Sparx documentation!¶
Sparx is an exclusive data preprocessing library which involves in transforming raw data into an machine understandable format. We at CleverInsight Lab took the initiative to build a better automated data preprocessing library and here it is.
Help¶
TODO: write content
Quickstart¶
Sparx is an exclusive data preprocessing library which involves in transforming raw data into an machine understandable format. We at CleverInsight Lab took the initiative to build a better automated data preprocessing library and here it is.
Simple Usage¶
>>> from sparx.preprocess import *
is_categorical¶
Check if the given pandas series is an categorical variable `True`
>>> is_categorical(data[col])
>>> True
count_missing¶
Return the count of missing values in the given pandas.core.series
>>> count_missing(df['col_name'])
>>> 0
missing_percent¶
Returns the percentage of missing values in the column
>>> missing_percent(df['col_name'])
>>> 0
types¶
Returns the column names in groups for the given DataFrame
>>> types(df)
>>> {'dates': ['D'],
... 'groups': ['C', 'D'],
... 'keywords': ['C'],
... 'numbers': ['A', 'B']}
has_keyword¶
Returns True
if any of the first 1000 non-null values in a string``series`` are strings that have more than thresh
=2 separators (space, by default) in them
>>> has_keywords(series)
>>> False
>>> has_keywords(series, thresh=1)
>>> True
groupmeans¶
Yields the significant differences in average between every pair of groups and numbers.
>>> has_keywords(series)
>>> False
>>> has_keywords(series, thresh=1)
>>> True
describe¶
Return the basic description of an column in a pandas dataframe check if the column is an interger or float type
>>> describe(dataframe, 'Amount')
>>> {'min': 0, 'max': 100, 'mean': 50, 'median': 49 }
geocode¶
Returns `Dict`
which consist of address, latitude, longitude of the given address
>>> geocode("172, 5th Avenue, Flatiron, Manhattan")
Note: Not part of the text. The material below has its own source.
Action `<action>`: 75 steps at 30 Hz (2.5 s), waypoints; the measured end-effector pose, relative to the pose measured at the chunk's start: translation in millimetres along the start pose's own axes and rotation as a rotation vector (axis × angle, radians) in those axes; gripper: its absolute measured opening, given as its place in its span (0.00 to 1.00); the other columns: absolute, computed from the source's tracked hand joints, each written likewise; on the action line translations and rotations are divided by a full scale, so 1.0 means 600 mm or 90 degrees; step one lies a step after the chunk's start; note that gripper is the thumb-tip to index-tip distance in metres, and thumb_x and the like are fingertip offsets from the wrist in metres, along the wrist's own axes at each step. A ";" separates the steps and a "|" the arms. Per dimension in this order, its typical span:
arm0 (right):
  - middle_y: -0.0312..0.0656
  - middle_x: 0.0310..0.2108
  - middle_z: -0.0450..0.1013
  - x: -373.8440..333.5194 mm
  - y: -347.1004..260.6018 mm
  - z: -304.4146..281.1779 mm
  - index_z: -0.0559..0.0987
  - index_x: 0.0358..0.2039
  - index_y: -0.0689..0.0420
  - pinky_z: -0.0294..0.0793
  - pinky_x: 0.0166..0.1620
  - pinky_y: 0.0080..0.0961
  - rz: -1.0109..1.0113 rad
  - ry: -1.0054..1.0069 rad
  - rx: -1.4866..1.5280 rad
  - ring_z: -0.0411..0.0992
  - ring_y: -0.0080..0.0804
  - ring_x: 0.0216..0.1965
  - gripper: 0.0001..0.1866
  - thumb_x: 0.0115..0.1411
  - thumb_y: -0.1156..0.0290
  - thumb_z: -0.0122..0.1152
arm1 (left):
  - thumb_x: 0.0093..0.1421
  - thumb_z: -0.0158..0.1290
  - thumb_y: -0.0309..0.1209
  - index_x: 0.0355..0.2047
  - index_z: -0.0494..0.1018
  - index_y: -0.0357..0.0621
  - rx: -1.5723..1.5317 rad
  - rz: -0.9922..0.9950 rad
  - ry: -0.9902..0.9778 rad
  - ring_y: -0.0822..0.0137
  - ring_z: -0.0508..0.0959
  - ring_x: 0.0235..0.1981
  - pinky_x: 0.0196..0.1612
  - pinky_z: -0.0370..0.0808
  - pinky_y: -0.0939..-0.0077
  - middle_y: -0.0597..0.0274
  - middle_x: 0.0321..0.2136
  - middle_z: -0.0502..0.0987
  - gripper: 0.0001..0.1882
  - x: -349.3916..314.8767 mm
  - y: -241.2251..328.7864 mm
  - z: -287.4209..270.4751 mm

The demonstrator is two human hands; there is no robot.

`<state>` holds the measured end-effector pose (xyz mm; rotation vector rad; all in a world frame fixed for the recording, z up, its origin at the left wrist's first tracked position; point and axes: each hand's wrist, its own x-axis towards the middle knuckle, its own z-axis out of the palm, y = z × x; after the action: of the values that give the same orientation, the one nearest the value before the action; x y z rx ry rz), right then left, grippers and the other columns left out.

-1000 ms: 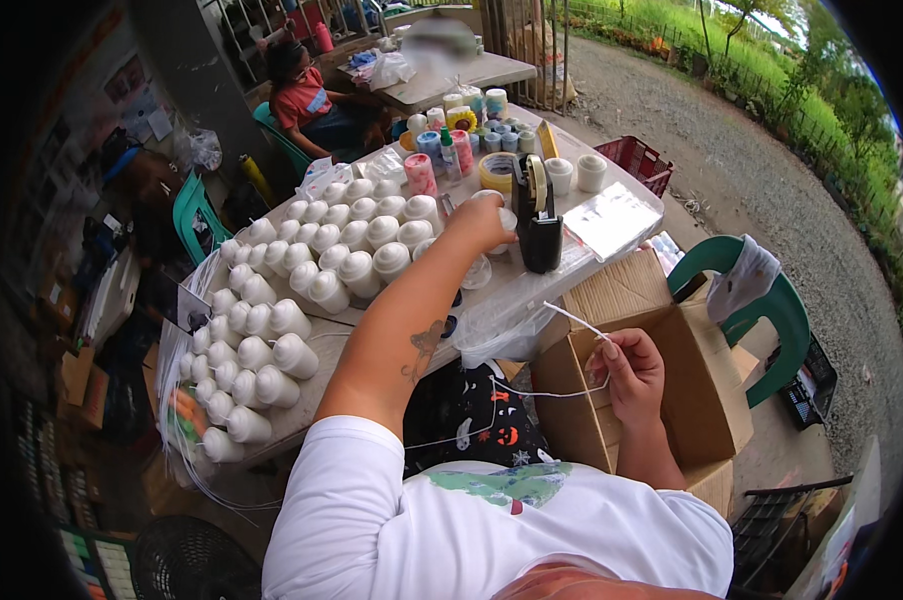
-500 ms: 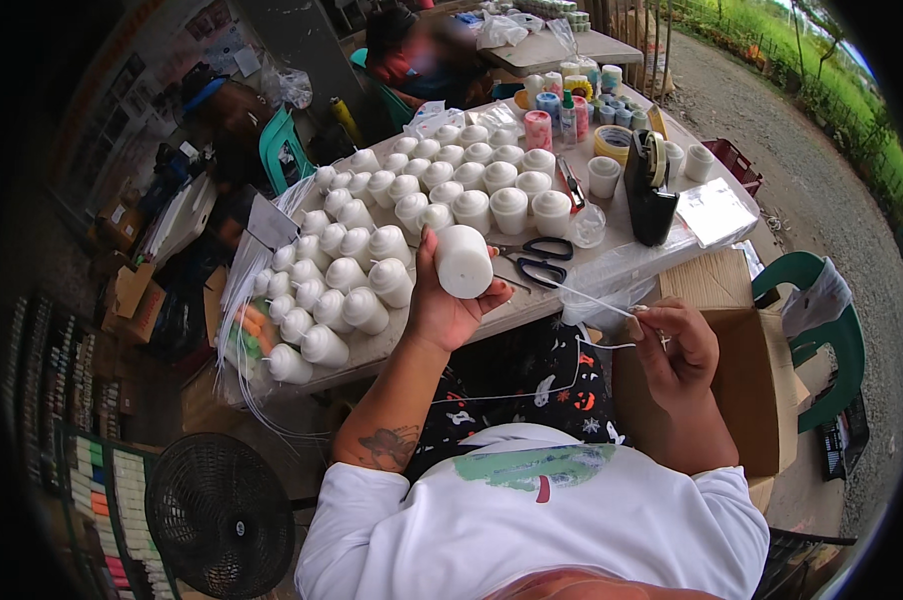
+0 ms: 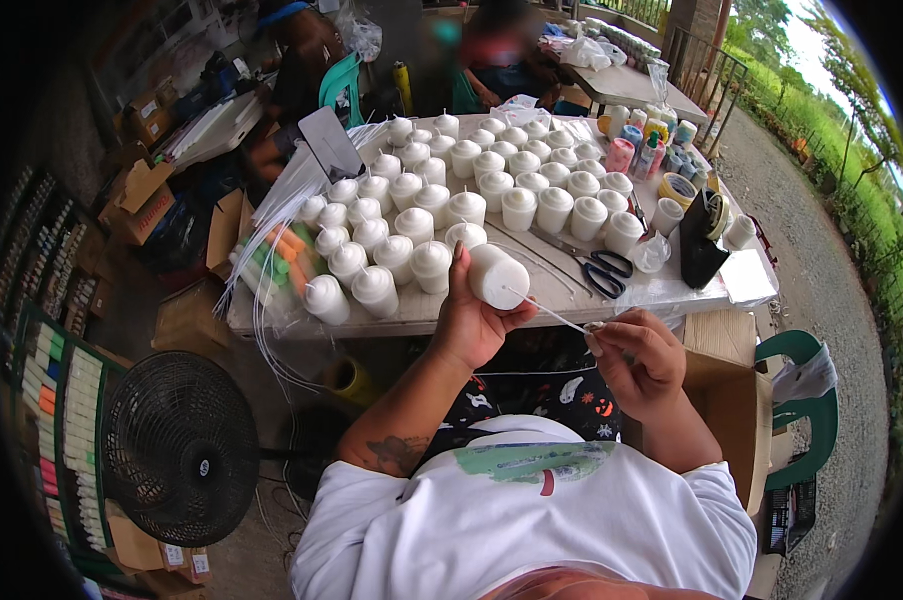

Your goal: The person inserts wicks into white cylindrical candles, trims the wicks with scissors, and uses a lighter to singe the wick tips. The person handles candles one at a time and places finished units on the table.

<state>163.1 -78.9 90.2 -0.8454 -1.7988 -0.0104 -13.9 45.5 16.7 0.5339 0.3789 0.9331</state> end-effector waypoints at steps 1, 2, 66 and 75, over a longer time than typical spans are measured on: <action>0.43 0.26 0.74 0.000 -0.001 0.002 0.78 0.35 0.64 0.70 0.28 0.23 0.000 -0.005 -0.001 0.73 0.33 0.25 0.12 0.48 0.87 0.64 | 0.56 0.43 0.69 0.41 0.71 0.43 -0.003 -0.001 -0.004 0.58 0.81 0.30 0.39 0.82 0.59 0.60 0.29 0.78 0.38 -0.001 -0.001 0.000; 0.43 0.26 0.74 0.000 0.000 0.003 0.78 0.35 0.64 0.70 0.28 0.23 0.001 -0.010 -0.003 0.73 0.33 0.25 0.12 0.48 0.87 0.64 | 0.56 0.43 0.69 0.42 0.70 0.44 -0.001 0.002 0.000 0.58 0.81 0.30 0.39 0.82 0.59 0.60 0.29 0.78 0.38 -0.003 -0.002 0.003; 0.50 0.48 0.71 -0.048 0.045 0.057 0.64 0.59 0.59 0.73 0.47 0.33 0.174 0.001 -0.083 0.73 0.47 0.46 0.39 0.46 0.76 0.71 | 0.61 0.57 0.33 0.64 0.53 0.41 0.308 0.344 -0.109 0.70 0.71 0.45 0.50 0.72 0.72 0.60 0.46 0.65 0.35 -0.038 -0.040 0.068; 0.47 0.52 0.70 -0.052 0.063 0.055 0.65 0.59 0.58 0.66 0.56 0.39 0.216 -0.001 -0.046 0.68 0.49 0.53 0.42 0.42 0.72 0.74 | 0.66 0.49 0.30 0.56 0.66 0.37 0.562 0.467 -0.176 0.65 0.68 0.52 0.56 0.68 0.70 0.56 0.49 0.63 0.20 -0.051 -0.029 0.083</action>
<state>161.2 -54.8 36.5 -1.1938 -1.6438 0.1457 6.8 -1.8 48.9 1.6708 0.3332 1.3524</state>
>>> {'latitude': 40.74111015,
... 'adress': u'172, 5th Avenue, Flatiron,
... Manhattan, Manhattan Community Board 5, New York County, NYC,
... New York, 10010, United States of America',
... 'longitude': -73.9903105}
unique_value_count¶
Returns the count of `unique value`
fromm each column
>>> unique_value_count(data['name'])
>>> {'gender': {'Male': 2, 'Female': 6},
... 'age': {32: 2, 34: 2, 35: 1, 37: 1, 21: 1, 28: 1},
... 'name': {'Neeta': 1, 'vandana': 2, 'Amruta': 1, 'Vikrant': 2,
... 'vanana': 1, 'Pallavi': 1}}
unique_identifier¶
Returns a list of columns from the dataframe which consist of unique identifiers
>>> unique_identifier(pd.Dataframe)
>>> ['age', 'id']
date_split¶
Returns a `dictionary`
of year, month, day, hour, minute and seconds
>>> date_split("march/1/1980")
>>> {'second': '00', 'hour': '00', 'year': '1980', 'day': '01',
... 'minute': '00', 'month': '03'}
dict_query_string¶
Returns a string which is the query formed using the given dictionary as a parameter
>>> query = {'name': 'Sam', 'age': 20 }
>>> dict_query_string(query)
>>> name=Same&age=20
encode¶
Returns a clean dataframe which is initially converted into utf8 format and all categorical variables are converted into numeric labels also each label encoding classes are saved into a dictionary, now a tuple of first element is dataframe and second is the hash_map
>>> encode(pd.DataFrame())
>>> [150 rows x 6 columns], {'Species': {0: 'setosa', 1: 'versicolor', 2: 'virginica'}})
strip_non_alphanum¶
Returns `List`
of alphanumeric string by stripping the non alpha numeric characters
>>> strip_non_alphanum('epqenw49021[4;;ds..,.,uo]mfLCP'X')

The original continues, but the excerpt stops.